Required action » Print all the data that follows exactly, images excluded.

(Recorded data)
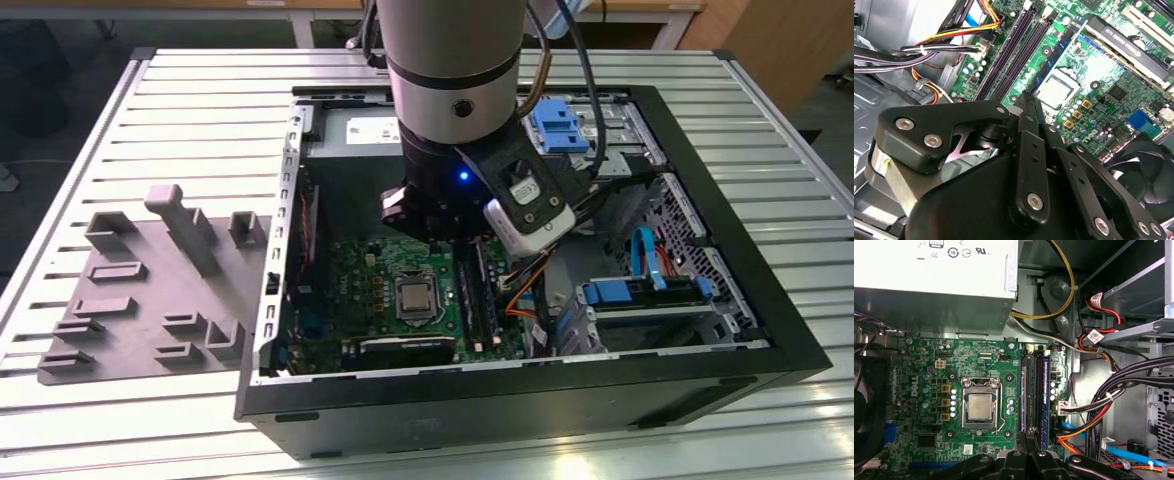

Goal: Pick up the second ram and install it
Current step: 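Insert the second ram into the second slot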

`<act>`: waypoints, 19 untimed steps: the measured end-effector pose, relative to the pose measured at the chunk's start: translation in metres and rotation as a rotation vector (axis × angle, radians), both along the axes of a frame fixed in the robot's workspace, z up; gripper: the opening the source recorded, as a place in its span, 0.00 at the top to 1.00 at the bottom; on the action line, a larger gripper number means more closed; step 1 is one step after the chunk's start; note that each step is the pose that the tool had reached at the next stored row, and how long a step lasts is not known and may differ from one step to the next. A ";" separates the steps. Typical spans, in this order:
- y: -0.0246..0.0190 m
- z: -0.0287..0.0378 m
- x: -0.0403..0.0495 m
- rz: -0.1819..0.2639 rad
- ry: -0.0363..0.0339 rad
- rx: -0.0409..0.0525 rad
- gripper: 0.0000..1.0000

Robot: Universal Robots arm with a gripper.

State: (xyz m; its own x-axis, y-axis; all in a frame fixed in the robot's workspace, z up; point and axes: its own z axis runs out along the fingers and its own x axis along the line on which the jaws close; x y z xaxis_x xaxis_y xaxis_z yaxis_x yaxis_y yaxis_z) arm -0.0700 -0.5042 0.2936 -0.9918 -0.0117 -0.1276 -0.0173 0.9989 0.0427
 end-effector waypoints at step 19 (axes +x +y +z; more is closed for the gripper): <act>0.0000 -0.0065 0.0000 -0.002 0.0000 -0.0001 0.89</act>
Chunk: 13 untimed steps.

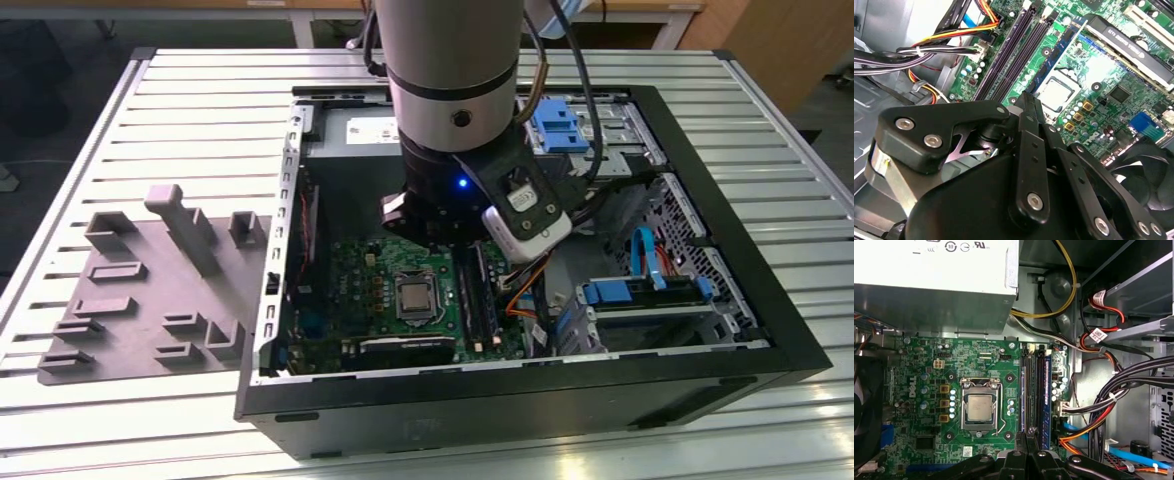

Written solution »
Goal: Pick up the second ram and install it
Current step: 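Insert the second ram into the second slot
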
`<act>`: waypoints, 19 untimed steps: the measured end-effector pose, relative to the pose measured at the chunk's start: translation in metres and rotation as a rotation vector (axis × angle, radians), both along the axes of a frame fixed in the robot's workspace, z up; gripper: the opening the source recorded, as a place in its span, 0.00 at the top to 1.00 at the bottom; on the action line, a larger gripper number means more closed; step 1 is one step after the chunk's start; note that each step is the pose that the tool had reached at the next stored row, and how long a step lasts is not known and may differ from one step to the next. A ";" separates the steps. Typical spans, in this order:
- y: -0.0246..0.0190 m
- z: -0.0287..0.0378 m
- x: -0.0403..0.0495 m
- rz: -0.1819..0.2639 rad
- ry: -0.0363..0.0339 rad
- rx: -0.0409..0.0525 rad
- gripper: 0.0000..1.0000

Robot: Universal Robots arm with a gripper.

State: (xyz m; its own x-axis, y-axis; all in a frame fixed in the robot's workspace, z up; point and axes: its own z axis runs out along the fingers and its own x axis along the line on which the jaws close; x y z xaxis_x xaxis_y xaxis_z yaxis_x yaxis_y yaxis_z) arm -0.0700 -0.5042 0.2936 -0.9918 -0.0117 -0.1276 -0.0173 0.9989 0.0427
 end-effector waypoints at step 19 (axes +x +y +z; more is closed for the gripper): <act>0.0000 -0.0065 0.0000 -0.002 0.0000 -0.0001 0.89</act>
Chunk: 13 untimed steps.

The response to this exercise is now complete.